7 Adam

171 49 18
                                    

Dessert box-nya laris manis hari ini. Setelah kejadian lucu dua pelanggan berebut dessert box terakhir yang berharga itu, Adam meminta karyawannya membuat beberapa kotak lagi. Setelah itu, ia mengamati seisi tokonya dari meja kasir. Roti manisnya masih banyak.

Ia mengambil kamera dan memotret beberapa contoh roti manis dengan penampilan paling menarik, mengedit foto itu di laptop, lalu mengunggah story di Instagram dan WhatsApp. Ia juga keluar sebentar dari tokonya untuk memasang promosi hari ini di chalkboard kecil.

Salah satu yang ia senangi dari membuka toko kue adalah kebebasan mengumpulkan pernak-pernik manis untuk dipajang di sana. Sejak dulu ia menyukai gagasan kafe yang menampilkan daftar menu di chalkboard yang berdiri di luar toko. Ia berpikir itu manis, meskipun Luna menganggapnya norak dan pasaran. Nuansa toko kuenya sendiri lebih cenderung ke gaya industrial, tetapi Adam menambahkan jam dinding berangka Romawi, cermin berbingkai ukiran rumit, dan tumpukan bunga plastik berwarna pastel. Adam beralasan dia butuh properti untuk foto-foto promosi kuenya. Luna mengejeknya terlalu girly.

Tapi kamu suka, kan? balas Adam setiap kali.

Aku suka caramu memperlakukan aku.

Adam masih saja terpikat oleh sisi misterius Luna.

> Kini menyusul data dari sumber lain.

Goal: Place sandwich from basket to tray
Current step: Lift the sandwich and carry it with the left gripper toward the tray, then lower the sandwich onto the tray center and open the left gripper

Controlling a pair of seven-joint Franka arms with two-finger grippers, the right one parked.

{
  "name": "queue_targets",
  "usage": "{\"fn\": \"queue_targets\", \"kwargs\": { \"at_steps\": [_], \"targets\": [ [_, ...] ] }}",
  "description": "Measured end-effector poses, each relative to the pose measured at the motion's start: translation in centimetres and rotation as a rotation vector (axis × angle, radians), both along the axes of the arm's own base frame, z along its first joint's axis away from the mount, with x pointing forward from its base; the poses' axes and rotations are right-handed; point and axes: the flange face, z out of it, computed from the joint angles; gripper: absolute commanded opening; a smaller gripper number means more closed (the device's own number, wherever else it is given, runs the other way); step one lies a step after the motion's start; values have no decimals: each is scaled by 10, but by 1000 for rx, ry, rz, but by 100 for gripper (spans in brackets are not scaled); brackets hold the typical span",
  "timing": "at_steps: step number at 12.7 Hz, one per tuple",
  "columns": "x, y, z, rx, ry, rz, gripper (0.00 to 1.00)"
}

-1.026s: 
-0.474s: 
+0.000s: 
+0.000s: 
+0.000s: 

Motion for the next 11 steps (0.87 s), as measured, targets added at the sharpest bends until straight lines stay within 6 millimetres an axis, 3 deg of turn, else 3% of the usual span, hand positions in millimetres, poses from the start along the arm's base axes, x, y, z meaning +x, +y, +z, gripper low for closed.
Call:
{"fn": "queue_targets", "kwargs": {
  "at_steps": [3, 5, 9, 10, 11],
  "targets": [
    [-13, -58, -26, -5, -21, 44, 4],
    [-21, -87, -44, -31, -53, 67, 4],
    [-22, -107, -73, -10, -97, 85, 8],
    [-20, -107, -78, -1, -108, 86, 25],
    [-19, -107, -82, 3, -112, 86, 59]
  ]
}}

Tak seperti saudarinya yang tidak tahu malu dan terbuka soal perasaannya kepada siapa saja, bahkan orang asing, Luna selamanya menjadi buku yang tertutup bagi Adam. Dia tidak pernah menjawab pertanyaannya dengan satu jawaban pasti. Dia tidak pernah memuaskan rasa penasarannya. Dia tidak pernah membiarkan siapa pun mengenal dirinya selangkah lebih dekat daripada orang lain.

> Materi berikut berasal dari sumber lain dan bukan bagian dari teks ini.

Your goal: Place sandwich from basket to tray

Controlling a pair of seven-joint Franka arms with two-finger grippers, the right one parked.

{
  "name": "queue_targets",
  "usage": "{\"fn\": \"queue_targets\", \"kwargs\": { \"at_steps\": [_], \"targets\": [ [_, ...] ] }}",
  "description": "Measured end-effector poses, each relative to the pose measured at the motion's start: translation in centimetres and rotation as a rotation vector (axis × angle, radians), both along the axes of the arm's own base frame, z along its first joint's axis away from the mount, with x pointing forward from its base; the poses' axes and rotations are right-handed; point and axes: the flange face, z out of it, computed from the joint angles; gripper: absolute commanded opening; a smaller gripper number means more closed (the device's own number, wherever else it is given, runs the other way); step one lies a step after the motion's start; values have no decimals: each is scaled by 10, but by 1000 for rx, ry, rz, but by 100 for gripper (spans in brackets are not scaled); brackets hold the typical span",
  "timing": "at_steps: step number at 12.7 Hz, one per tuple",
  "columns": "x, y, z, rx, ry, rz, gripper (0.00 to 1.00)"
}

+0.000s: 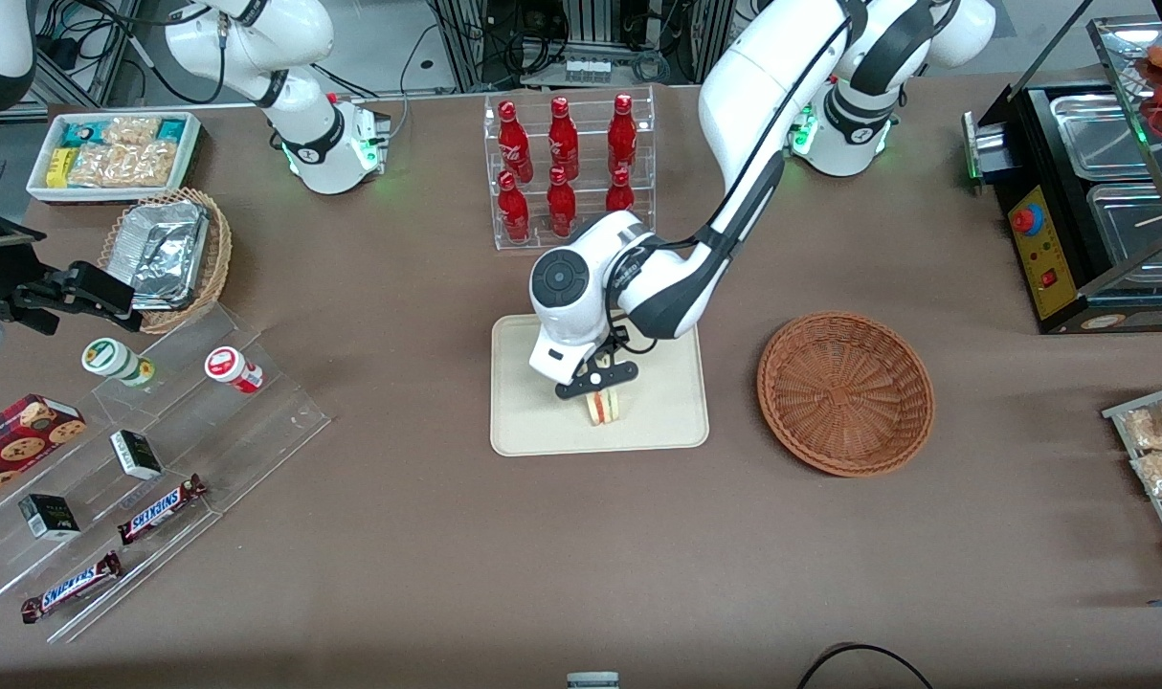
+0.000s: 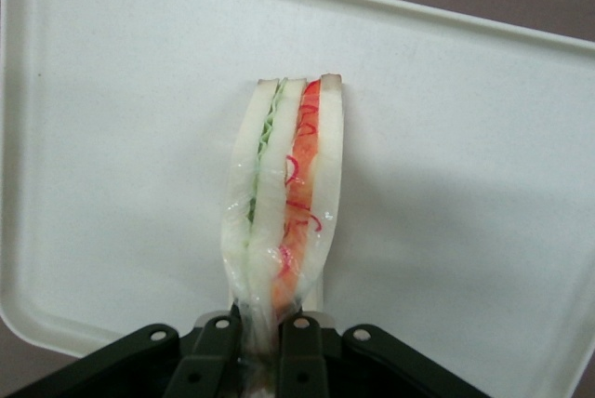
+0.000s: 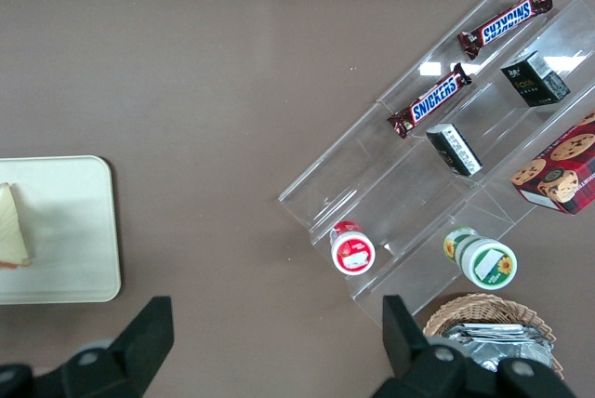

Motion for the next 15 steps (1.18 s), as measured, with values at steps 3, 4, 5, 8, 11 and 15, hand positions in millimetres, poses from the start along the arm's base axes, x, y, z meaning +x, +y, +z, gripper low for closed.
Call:
{"fn": "queue_targets", "kwargs": {
  "at_steps": [3, 4, 5, 8, 11, 15],
  "targets": [
    [1, 0, -2, -1, -3, 2, 100],
    [2, -1, 0, -4, -6, 3, 100],
    [4, -2, 5, -11, -13, 4, 100],
    [7, -2, 46, -16, -27, 8, 100],
    [6, 10, 107, -5, -32, -24, 100],
    [19, 63, 158, 65, 25, -53, 100]
  ]
}}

Herman mampir sore itu. Ia mengenakan seragam cokelat tuanya dan terlihat muram.

“Ada sidang, Man?” sapa Adam dari balik etalase utama.

“Yah, gitu deh.” Herman mengambil sebuah stool lalu mendudukinya.

“Lesu amat. Mau ngopi?”

Herman mengerang. “Nggak usah sok sibuk kau. Aku sebentar aja di sini.”

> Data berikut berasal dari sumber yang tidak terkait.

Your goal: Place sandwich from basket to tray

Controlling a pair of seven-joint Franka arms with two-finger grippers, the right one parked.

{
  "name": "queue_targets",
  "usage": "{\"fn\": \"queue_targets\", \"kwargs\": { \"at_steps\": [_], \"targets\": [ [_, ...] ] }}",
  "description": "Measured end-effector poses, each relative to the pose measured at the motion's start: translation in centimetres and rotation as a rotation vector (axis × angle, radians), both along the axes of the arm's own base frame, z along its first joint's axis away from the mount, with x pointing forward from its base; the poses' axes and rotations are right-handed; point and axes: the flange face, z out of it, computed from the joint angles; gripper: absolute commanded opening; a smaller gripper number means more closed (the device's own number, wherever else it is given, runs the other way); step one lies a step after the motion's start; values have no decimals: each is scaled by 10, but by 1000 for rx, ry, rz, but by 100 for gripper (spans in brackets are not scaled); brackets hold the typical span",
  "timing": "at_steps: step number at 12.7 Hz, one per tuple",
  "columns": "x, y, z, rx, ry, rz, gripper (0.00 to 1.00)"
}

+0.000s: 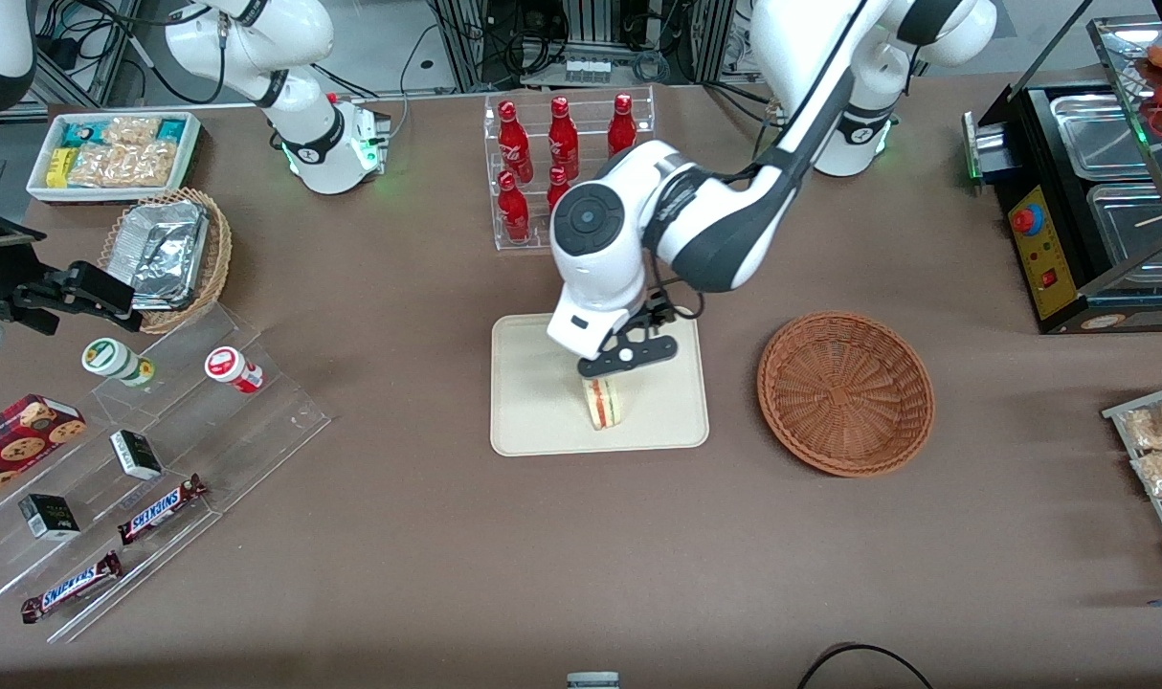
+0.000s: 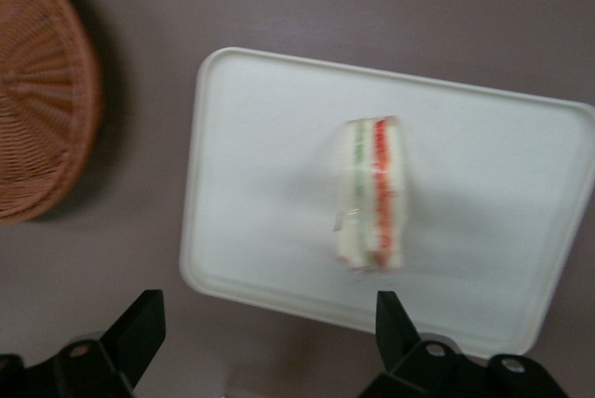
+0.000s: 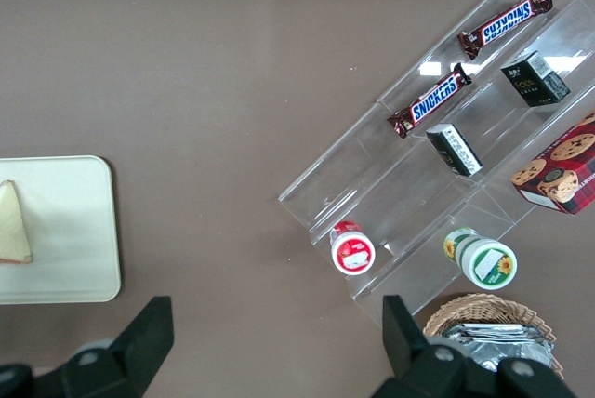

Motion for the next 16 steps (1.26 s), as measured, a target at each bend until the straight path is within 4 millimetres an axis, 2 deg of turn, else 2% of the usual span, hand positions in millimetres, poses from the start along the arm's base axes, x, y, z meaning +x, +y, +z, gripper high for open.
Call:
{"fn": "queue_targets", "kwargs": {
  "at_steps": [3, 6, 10, 14, 16],
  "targets": [
    [21, 46, 5, 30, 40, -18, 100],
    [35, 107, 11, 27, 89, -95, 100],
    [35, 187, 45, 6, 119, -170, 100],
    [26, 269, 82, -16, 213, -232, 100],
    [19, 303, 105, -36, 255, -265, 100]
  ]
}}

“Kalau bantu bikin kue nggak, bantu ngelarisin jualan juga nggak, mending pergi aja kau,” balas Adam sambil tertawa-tawa. “Jangan nambah sesak aja kau bisanya. Tokoku sudah sempit.”

Herman menyahut dengan kekehan. “Memang brengsek kau ini. Nyindir terus.”

“Nih, bantu ngabisin. Besok udah berjamur.” Adam menyodorkan beberapa potong roti manis beraneka bentuk di sebuah nampan logam.

Herman mengambil satu dan membelahnya menjadi dua. Roti pisang cokelat. Ia tidak terlalu menyukai panganan manis, tetapi sesuatu yang mengandung pisang masih bisa ditoleransi.

“Njir, besok berjamur apaan, ini masih anget gini,” keluh Herman sambil mengunyah.

Adam tertawa lagi, tetapi kali ini bukan tawa jail. Ia tertawa senang mendengar pujian yang terselubung umpatan dari temannya.

“Tapi serius, Ndan, kepalaku mau pecah tiap pulang ke rumah. Lebih padat pula rumahku daripada Hong Kong. Mending kalau nggak nganggur-nganggur aja. Ini? Kau tahu sendiri sebagian besar dari mereka berada di rentang usia produktif, tapi bukannya produktif menghasilkan duit, mereka cuma produktif menghasilkan anak!”

Meskipun keluhan Herman kali ini dikemas dalam bentuk lelucon, Adam tidak tertawa. Ia bisa merasakan kemarahan murni mengalir pada setiap kata yang diucapkan pemuda itu.

“Aku nggak keberatan nambah karyawan satu lagi, Man.”

“Ogah masukin saudaraku ke sini. Bikin malu aja nanti. Gayanya kayak raja semua, kayak nggak butuh duit. Nggak mau susah. Nggak mau kerja keras. Sedikit-sedikit ngeluh. Kau percaya? Si Badrun bahkan dengan pedenya beli rokok pakai duit kakakku, yang sebenarnya duit aku. Padahal aku kasih duit itu ke dia buat beli susu formula anaknya.”